Ein Behandlungsfehler liegt vor, wenn ein Arzt bei der Diagnose oder Behandlung gegen den allgemein anerkannten medizinischen Facharztstandard verstößt (§ 630a BGB). Die häufigsten Formen sind:
- Fehlerhafte Diagnosestellung oder unterlassene Befunderhebung
- Unsachgemäße Durchführung eines operativen Eingriffs
- Fehlerhafte Medikamentengabe oder Dosierung
- Mangelhafte Überwachung nach einem Eingriff
- Unzureichende Aufklärung über Risiken und Behandlungsalternativen (§ 630e BGB)

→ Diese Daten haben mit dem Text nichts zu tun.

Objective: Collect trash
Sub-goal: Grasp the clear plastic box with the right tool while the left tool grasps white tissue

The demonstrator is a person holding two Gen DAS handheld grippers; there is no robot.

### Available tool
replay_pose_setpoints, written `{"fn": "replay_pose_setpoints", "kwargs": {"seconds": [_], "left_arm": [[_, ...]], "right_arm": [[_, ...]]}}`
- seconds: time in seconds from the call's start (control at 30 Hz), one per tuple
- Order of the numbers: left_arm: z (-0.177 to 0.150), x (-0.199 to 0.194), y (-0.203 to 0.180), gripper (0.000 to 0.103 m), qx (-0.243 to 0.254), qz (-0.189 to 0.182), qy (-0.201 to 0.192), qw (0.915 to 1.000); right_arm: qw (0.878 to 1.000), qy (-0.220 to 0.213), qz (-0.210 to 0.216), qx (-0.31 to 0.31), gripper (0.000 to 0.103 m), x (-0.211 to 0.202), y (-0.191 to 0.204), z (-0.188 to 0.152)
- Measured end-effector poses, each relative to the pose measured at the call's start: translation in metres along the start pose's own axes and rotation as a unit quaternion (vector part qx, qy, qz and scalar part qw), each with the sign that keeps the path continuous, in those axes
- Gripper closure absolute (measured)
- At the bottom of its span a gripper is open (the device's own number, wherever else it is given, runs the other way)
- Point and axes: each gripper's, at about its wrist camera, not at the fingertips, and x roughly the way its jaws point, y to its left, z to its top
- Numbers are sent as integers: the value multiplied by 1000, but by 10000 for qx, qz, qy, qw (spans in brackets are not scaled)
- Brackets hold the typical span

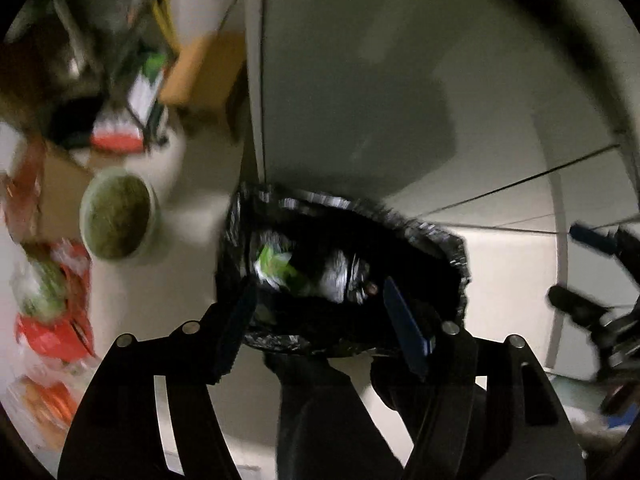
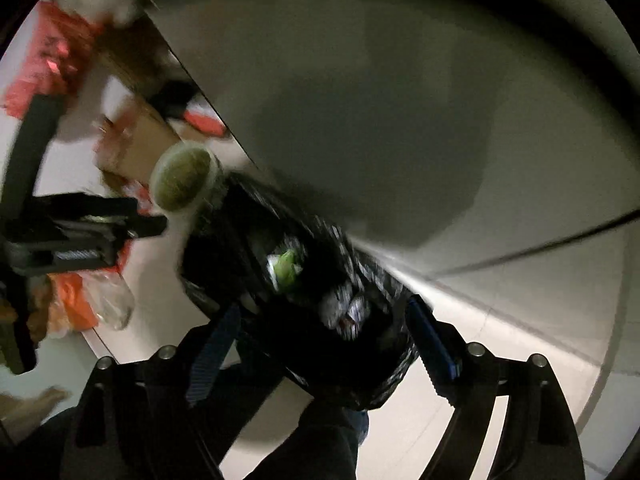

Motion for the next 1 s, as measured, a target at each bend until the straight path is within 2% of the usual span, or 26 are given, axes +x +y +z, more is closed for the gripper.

- Organisationsverschulden (z.B. mangelhafte Hygiene, fehlerhafte Dienstplanung)
Aktuelle Statistiken: Behandlungsfehler in Deutschland
Laut der Jahresstatistik 2024 des Medizinischen Dienstes Bund (MD Bund) wurden im vergangenen Jahr 12.304 Fälle mit Behandlungsfehlervorwürfen begutachtet. In 3.731 Fällen (30,3 %) wurde ein Behandlungsfehler bestätigt. Diese Statistik erfasst nur gesetzlich Versicherte — Experten schätzen die tatsächliche Zahl der Betroffenen auf jährlich etwa 168.000 Patienten und rund 17.000 vermeidbare Todesfälle (Vorstandsvorsitzender MD Bund, Dr. Stefan Gronemeyer, Pressekonferenz vom 30.10.2025).
| Fachgebiet | Fälle | Fehler | Quote |
|---|---|---|---|
| Orthopädie / Unfallchirurgie | 3.664 | 1.060 | 28,9 % |
| Frauenheilkunde / Geburtshilfe | 1.097 | 262 | 23,9 % |
| Zahnmedizin | 920 | 363 | 39,5 % |
| Viszeralchirurgie | 589 | 130 | 22,1 % |
| Neurochirurgie | 440 | 124 | 28,2 % |
| Allgemeinchirurgie | 382 | 111 | 29,1 % |
| Urologie | 330 | 66 | 20,0 % |
| Innere Medizin / Kardiologie | 275 | 80 | 29,1 % |
| Anästhesiologie | 259 | 73 | 28,2 % |
Zudem gab es 2024 insgesamt 134 Never Events — schwerwiegende, grundsätzlich vermeidbare Fehler wie im Körper zurückgelassene Fremdkörper (26 Fälle), Medikationsfehler (31 Fälle) oder Seitenverwechslungen (15 Fälle). (Quelle: MD Bund, Jahresstatistik 2024)
Einfacher und grober Behandlungsfehler — Beweislast
Die Unterscheidung zwischen einfachem und grobem Behandlungsfehler ist für die Beweislast von zentraler Bedeutung (§ 630h BGB). Grundsätzlich muss der Patient den Behandlungsfehler, den Schaden und den Kausalzusammenhang beweisen.
Ein grober Behandlungsfehler liegt vor, wenn gegen bewährte ärztliche Behandlungsregeln in objektiv eindeutiger Weise verstoßen wird — wenn der Fehler aus Sicht eines Sachverständigen „schlechterdings nicht mehr verständlich erscheint". Die Rechtsfolge: Beweislastumkehr zugunsten des Patienten.
| Fehlertyp | Beweislastfolge |
|---|---|
| Einfacher Behandlungsfehler | Patient beweist Kausalität |
| Grober Behandlungsfehler | Beweislastumkehr zugunsten des Patienten |
| Aufklärungsfehler | Arzt beweist korrekte Aufklärung / hypothetische Einwilligung |
| Dokumentationsmangel | Vermutung: Maßnahme nicht durchgeführt (§ 630h Abs. 3) |
| Befunderhebungsfehler | Beweislastumkehr bei grob fehlerhafter Verkennung |
| Voll beherrschbares Risiko | Fehler wird vermutet (§ 630h Abs. 1) |
Schadenspositionen — welche Ansprüche bestehen?
Nach einem bestätigten Behandlungsfehler können folgende Ansprüche geltend gemacht werden:
- Schmerzensgeld (§ 253 Abs. 2 BGB): Ausgleich für körperliche und seelische Beeinträchtigungen
- Verdienstausfall: Alle Einbußen durch Arbeitsunfähigkeit bis zum Renteneintritt
- Haushaltsführungsschaden: 8–14 €/Stunde nach Rechtsprechung, auch ohne Einstellung einer Hilfskraft
- Pflegekosten: Professionelle Pflege oder Zeitaufwand pflegender Angehöriger
- Heilungskosten: Weitere OPs, Reha, Medikamente, Hilfsmittel
- Umbau-/Fahrtkosten: Behindertengerechter Umbau der Wohnung
- Unterhaltsschaden (§ 844 BGB): Für Hinterbliebene bei Tod des Geschädigten
§§ 630a–630h BGB — Das Patientenrechtegesetz
Das seit 2013 geltende Patientenrechtegesetz kodifiziert die Regeln zum Behandlungsvertrag: § 630a (Behandlungsvertrag und Facharztstandard), § 630c (Informationspflicht), § 630d (Einwilligung), § 630e (Aufklärungspflicht), § 630f (Dokumentationspflicht mit 10-jähriger Aufbewahrungspflicht), § 630g (Einsicht in die Patientenakte) und § 630h (Beweislast bei Behandlungsfehlern).